As we noted, the OCC last week loosed an anti-debanking fusillade at nine of the nation’s biggest banks. Among other things, the agency sanctions banks for deciding on customers based on “values” and for evaluating relationships affected by negative press coverage. The OCC demands that key business sectors be served without scruple even if, as with “adult entertainment,” there may be good reasons to demur. Some “adult entertainment” may be legal, but much isn’t and even that which is legal may still be reprehensible. Must a bank owned by devout Christians still lend to support activities it believes to be sinful? Should it do so, its community is likely to abhor the bank, unaware of the OCC’s policy as it rallies against the bank in righteous rage.
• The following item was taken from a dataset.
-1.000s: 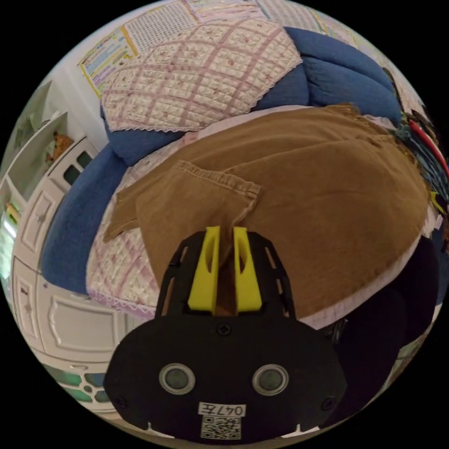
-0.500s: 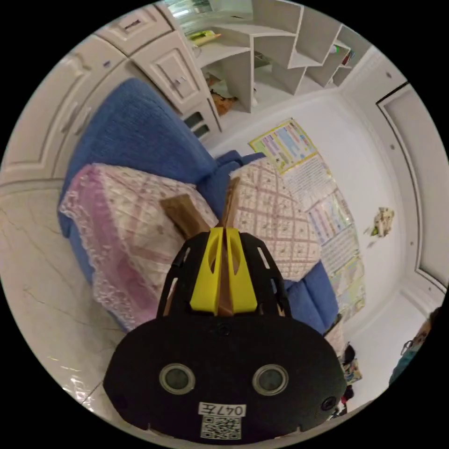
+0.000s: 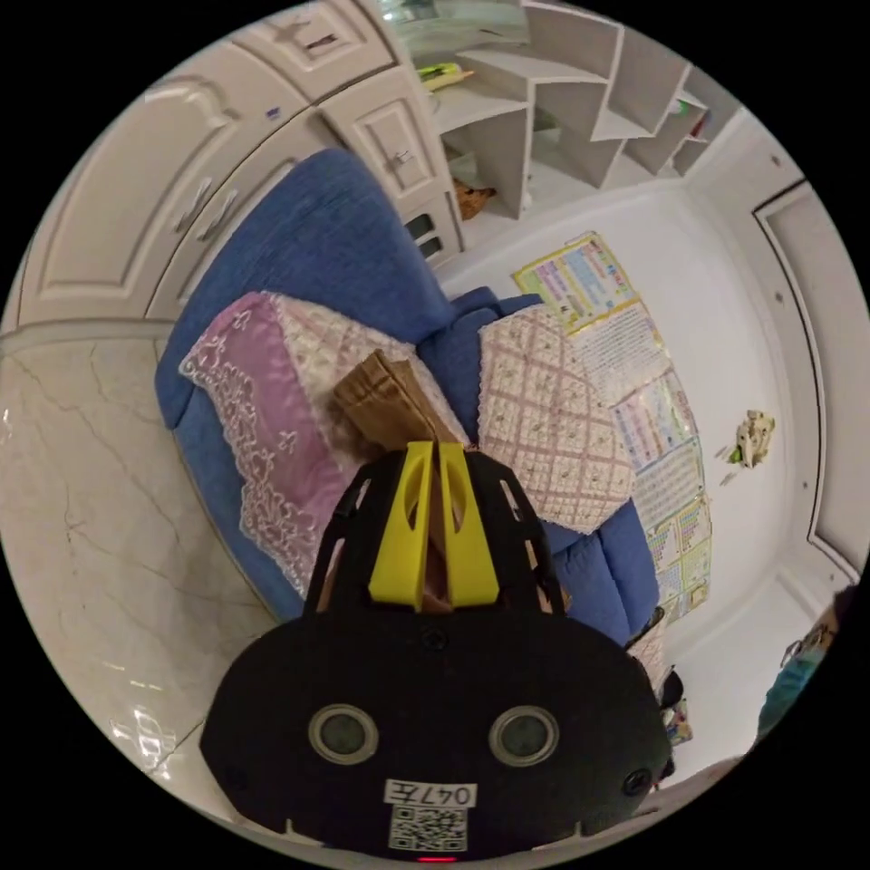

To meet the OCC’s edict and still adhere to risk-management policies, would banks need to ensure – God knows how – that no performers were trafficked and the most vile scenes were all made with images, not children? Can the OCC in fact order banks to eschew values, subjective business judgment, and political opinion? I think and hope not.
We’ve been in such a debanking frenzy that a fundamental examination of what it means has never been overtly undertaken by those demanding an end to it. Most Members of Congress are rightly moving cautiously with a focus largely on ending “reputation risk” reviews, while banks reasonably point to Obama and Biden era no-banking orders to show that the fault lies not with them, but with Administrations gone by. The Trump Administration strongly agrees with this assessment – see our report on the prayerful CFPB meeting last week appealing both to the heavens and law enforcement for remedy. However, blanket anti-debanking demands may well smother not just sound banking, but also a bank’s constitutional rights and the beneficial effects of a truly free market.
In my view, the OCC’s edict goes so far as to deny banks the right of free expression – that is, deciding with whom they wish to do business within the boundaries of laws such as those against discrimination or money laundering. The Supreme Court has established that a business’ values based on religion are a form of free expression to which a firm is entitled when deciding with whom to do business as long as no anti-discrimination rules are transgressed. Thus, it seems that a bank owned by Christians is as free as individual Christians to do business based on values.
More broadly, in Citizens United, the Court found that political contributions are a First Amendment right of corporations, which are to be treated here as persons. How, then, to defend the OCC’s ruling that national banks must do business with political action committees and similar entities? Must a bank give money to all political causes lest it fear the OCC will deem an underwriting concern to be debanking? Must it do business with all political entities even if it disputes their views – think for example of Holocaust deniers and organizations dedicated to supporting those accused of racism? What if the bank decides, as do some citizens, simply to stay out of the political fray? The OCC thinks this is debanking, but one might well call it a clear example of free expression.
Complaints about debanking and related restrictions on asset managers and proxy advisers are in part a reaction to the concentrated economic power enjoyed by some big banks, asset managers, and proxy advisers. The solution to this is not mandating that these companies finance all forms of business which policy-makers hope are lawful. Instead, effective antitrust policy is the answer. The Obama and Biden Administrations did indeed demand debanking by business sector. The answer is never to do that again and to let banks decide with whom to do business based on sound underwriting, risk tolerances, community needs, and, indeed, anything they want as long as it’s also sound and legal.
For good measure, regulators could adopt a standard proposed last year by CFPB Director Chopra that Trumpers should actually support: Banning all financial companies from sanctioning individual customers based on rights expressed by that customer that are protected by the First Amendment (e.g., free expression, religion, political preference). The Bureau was also right to sanction PayPal for curtailing Venmo to customers making political payments the company disliked. This is, though, very different from mandating that a company itself must make payments even to those it abhors.
There is a legitimate reason to debate whether “stakeholder” capitalism is preferable to Milton Friedman’s mantra that companies must always maximize shareholder return. There is, though, no good argument I know in favor of state capitalism – that is, economic systems in which the state dictates to whom private companies may or may not lend. Operation Chokepoint was indeed state capitalism and has been rightly rejected. But the latest debanking edict essentially orders national banks to lend to any company in all the sectors it names and, perhaps, any others in which credit denial could be construed as political or “values-driven.” That’s a bad way to go both for sound banking and the economic security Secretary Bessent rightly prioritized at the last FSOC meeting.